• _Instructions for the task_: Keep each line of the material that includes "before", and leave out the rest.

• _Source material_:
------

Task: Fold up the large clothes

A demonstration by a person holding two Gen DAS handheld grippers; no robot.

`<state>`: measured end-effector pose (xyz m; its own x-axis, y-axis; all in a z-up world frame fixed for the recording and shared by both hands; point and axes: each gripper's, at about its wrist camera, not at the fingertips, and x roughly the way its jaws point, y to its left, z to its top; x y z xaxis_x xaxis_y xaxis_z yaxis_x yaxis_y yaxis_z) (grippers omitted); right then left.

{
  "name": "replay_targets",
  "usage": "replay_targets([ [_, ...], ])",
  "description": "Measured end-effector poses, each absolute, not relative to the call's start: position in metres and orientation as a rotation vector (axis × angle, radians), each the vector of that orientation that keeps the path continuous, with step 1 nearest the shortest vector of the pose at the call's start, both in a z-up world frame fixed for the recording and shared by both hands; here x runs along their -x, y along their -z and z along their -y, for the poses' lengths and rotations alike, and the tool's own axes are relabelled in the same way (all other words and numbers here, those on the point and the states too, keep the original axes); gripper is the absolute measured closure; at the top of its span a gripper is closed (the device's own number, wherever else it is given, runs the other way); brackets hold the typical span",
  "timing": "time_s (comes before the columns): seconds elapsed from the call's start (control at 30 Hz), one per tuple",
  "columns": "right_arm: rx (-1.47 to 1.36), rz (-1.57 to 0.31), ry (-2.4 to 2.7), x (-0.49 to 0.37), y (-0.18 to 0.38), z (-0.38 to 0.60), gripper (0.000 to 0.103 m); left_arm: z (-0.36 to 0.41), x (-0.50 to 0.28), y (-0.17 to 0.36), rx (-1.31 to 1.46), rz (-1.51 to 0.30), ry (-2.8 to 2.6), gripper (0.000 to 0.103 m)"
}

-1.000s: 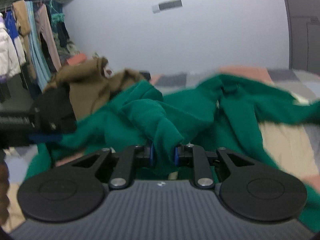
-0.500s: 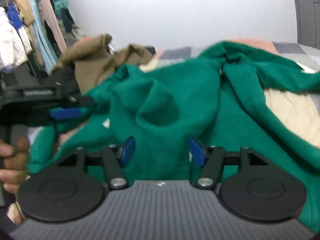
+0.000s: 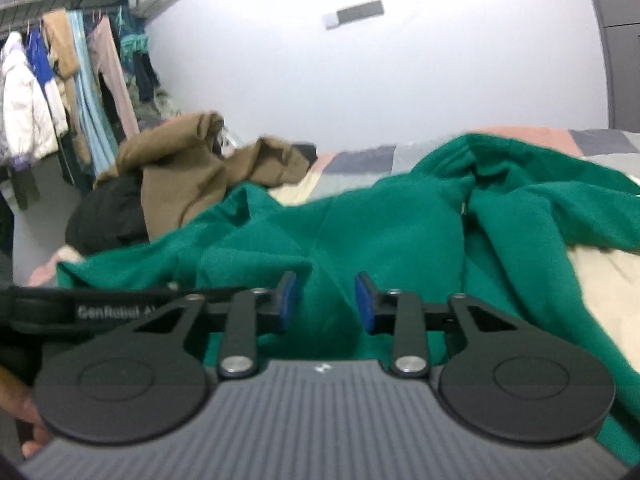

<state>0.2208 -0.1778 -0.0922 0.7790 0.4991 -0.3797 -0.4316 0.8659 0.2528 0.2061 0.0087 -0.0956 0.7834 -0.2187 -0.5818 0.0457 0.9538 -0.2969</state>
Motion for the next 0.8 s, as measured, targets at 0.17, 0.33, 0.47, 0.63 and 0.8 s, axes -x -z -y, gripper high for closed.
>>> replay_targets([
  [0.17, -0.079, -0.598, -0.463, -0.246, 0.126, 0.168, 0.071, -0.006, -0.222, 0.124, 0.263, -0.737, 0.148, 0.045],
  [0.33, -0.116, -0.626, -0.477, -0.253, 0.132, 0.172, 0.073, -0.003, -0.226, 0.132, 0.228, -0.759, 0.143, 0.045],
  [0.47, -0.126, -0.632, -0.475, -0.251, 0.131, 0.173, 0.073, 0.001, -0.223, 0.133, 0.201, -0.745, 0.14, 0.045],
  [0.63, -0.176, -0.641, -0.468, -0.249, 0.123, 0.183, 0.072, -0.003, -0.211, 0.123, 0.237, -0.728, 0.133, 0.04],
  [0.8, -0.198, -0.601, -0.445, -0.23, 0.102, 0.201, 0.069, -0.006, -0.195, 0.109, 0.282, -0.684, 0.126, 0.035],
])
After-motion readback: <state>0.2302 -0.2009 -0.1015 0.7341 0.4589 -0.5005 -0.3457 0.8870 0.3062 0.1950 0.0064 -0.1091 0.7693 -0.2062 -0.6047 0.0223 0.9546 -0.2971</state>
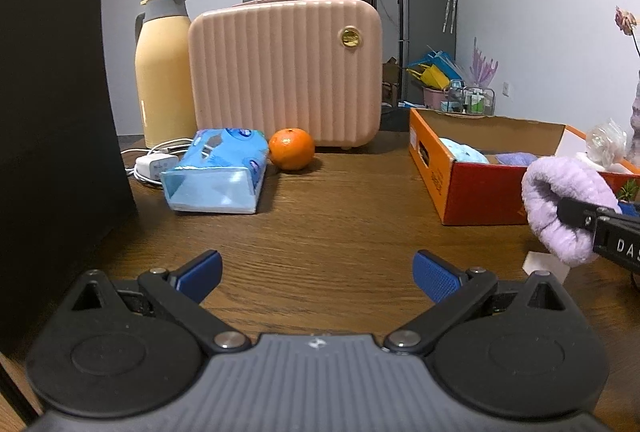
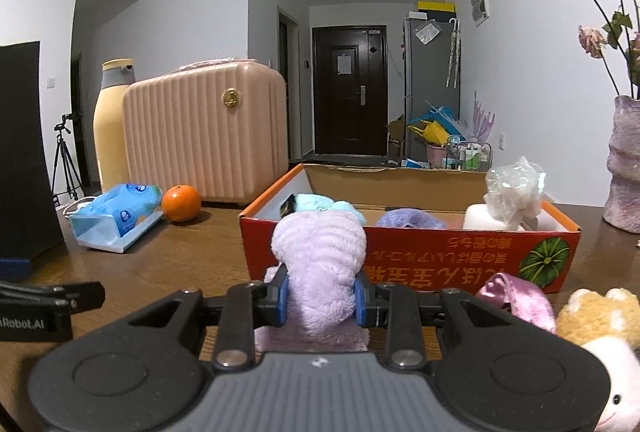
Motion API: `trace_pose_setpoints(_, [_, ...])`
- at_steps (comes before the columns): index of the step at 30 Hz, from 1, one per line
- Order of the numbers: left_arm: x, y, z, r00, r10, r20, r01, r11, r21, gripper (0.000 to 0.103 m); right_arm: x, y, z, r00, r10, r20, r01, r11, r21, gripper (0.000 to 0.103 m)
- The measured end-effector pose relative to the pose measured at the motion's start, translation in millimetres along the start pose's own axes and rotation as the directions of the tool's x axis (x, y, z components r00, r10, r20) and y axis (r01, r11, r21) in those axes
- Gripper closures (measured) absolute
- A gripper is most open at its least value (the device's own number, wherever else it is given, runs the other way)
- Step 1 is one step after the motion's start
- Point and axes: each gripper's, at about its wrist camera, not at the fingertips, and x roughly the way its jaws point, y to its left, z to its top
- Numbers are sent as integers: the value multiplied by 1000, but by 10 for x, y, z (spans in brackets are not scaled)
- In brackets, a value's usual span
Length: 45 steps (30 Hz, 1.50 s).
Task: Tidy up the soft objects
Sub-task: 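Lower left gripper onto white wedge sponge and close while right gripper holds towel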
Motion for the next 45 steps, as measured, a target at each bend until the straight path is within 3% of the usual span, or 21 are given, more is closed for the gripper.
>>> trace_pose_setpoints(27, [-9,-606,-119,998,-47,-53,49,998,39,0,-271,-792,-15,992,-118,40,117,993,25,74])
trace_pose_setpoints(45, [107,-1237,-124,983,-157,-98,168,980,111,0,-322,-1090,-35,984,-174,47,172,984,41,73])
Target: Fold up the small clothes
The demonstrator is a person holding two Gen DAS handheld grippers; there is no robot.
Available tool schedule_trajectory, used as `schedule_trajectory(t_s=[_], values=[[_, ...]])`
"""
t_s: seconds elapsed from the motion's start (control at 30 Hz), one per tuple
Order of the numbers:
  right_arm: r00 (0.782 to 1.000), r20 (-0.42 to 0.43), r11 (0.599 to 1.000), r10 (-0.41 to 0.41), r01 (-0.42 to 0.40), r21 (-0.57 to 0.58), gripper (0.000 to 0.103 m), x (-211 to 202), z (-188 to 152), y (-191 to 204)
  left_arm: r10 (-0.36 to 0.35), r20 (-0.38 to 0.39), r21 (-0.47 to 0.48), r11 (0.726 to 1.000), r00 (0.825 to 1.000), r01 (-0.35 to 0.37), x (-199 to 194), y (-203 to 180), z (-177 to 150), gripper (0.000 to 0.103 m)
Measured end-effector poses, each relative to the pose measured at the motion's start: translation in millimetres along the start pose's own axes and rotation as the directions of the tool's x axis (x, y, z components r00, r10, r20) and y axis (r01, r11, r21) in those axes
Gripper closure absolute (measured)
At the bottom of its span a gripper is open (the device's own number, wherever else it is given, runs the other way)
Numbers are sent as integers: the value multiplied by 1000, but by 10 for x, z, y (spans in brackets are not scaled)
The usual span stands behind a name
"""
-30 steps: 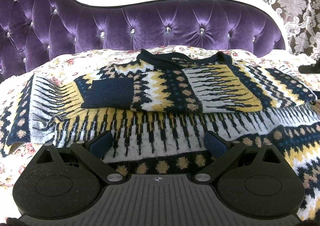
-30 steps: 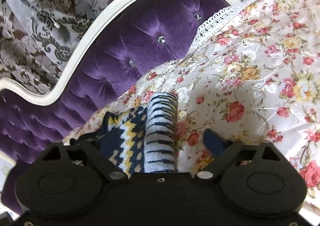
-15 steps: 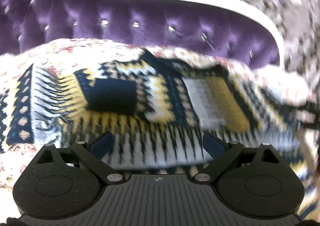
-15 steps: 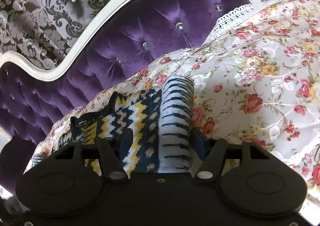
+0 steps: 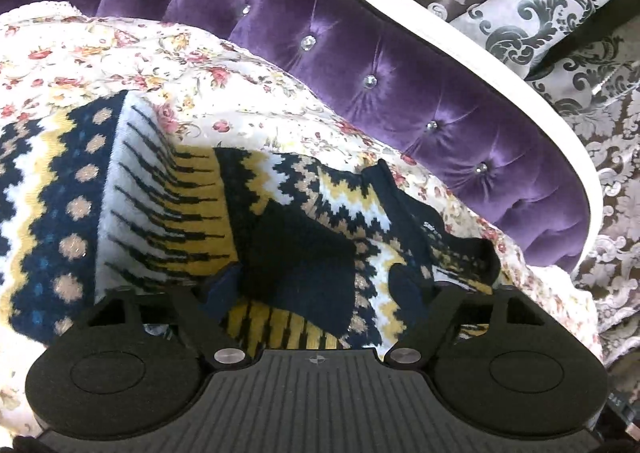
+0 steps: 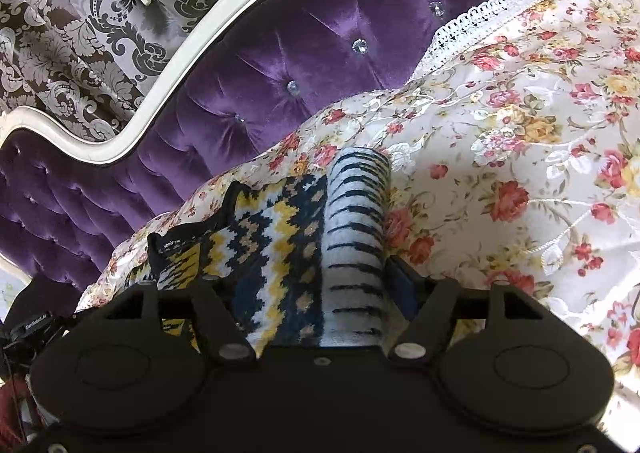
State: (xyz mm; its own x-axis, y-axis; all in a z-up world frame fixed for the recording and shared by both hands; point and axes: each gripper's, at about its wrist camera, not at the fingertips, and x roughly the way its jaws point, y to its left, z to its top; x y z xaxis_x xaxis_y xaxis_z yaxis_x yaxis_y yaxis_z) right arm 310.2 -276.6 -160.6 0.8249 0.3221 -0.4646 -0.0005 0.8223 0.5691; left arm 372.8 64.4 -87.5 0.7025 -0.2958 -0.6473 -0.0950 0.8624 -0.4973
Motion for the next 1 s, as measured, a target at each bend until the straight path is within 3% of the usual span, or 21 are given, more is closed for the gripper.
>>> schedule_trajectory(t_s=[0.13, 0.3, 0.4, 0.47, 0.7, 0.83, 1.0], values=[[1000, -3, 1000, -2, 2, -4, 30, 2, 0, 12, -4, 7, 2, 1000, 1000, 4, 9, 6, 18, 58], [1000, -6, 1000, -1, 1, -6, 29, 3, 3, 13, -45, 7, -101, 994, 999, 46, 26, 118, 29, 87], [1000, -7, 1000, 1, -1, -7, 29, 4, 5, 13, -46, 5, -73, 996, 999, 46, 39, 84, 24, 87], [1000, -7, 1000, 1, -1, -6, 29, 3, 5, 13, -39, 7, -13, 999, 999, 39, 19, 13, 7, 96], [1000, -20, 1000, -11, 11, -15, 29, -14, 18, 26, 7, 29, 43, 999, 1000, -9, -291, -24, -10, 96], [997, -17, 995, -79, 78, -67, 20, -57, 37, 90, 29, 9, 59, 998, 1000, -29, -444, 69, 44, 96], [986, -13, 975, -167, 163, -148, 20, -48, 3, 153, 117, -4, 127, 985, 993, -116, -369, 146, 33, 96]])
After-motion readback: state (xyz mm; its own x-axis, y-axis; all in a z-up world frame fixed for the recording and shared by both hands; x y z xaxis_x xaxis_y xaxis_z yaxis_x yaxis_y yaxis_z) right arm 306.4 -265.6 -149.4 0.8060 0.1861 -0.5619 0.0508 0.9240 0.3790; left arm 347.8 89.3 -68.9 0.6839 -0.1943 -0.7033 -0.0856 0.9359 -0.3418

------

• _Answer section_:
  "timing": "time_s (comes before the columns): seconds elapsed from the call's start (control at 30 Hz), one per tuple",
- at_steps (comes before the columns): index of the step at 30 Hz, from 1, one per line

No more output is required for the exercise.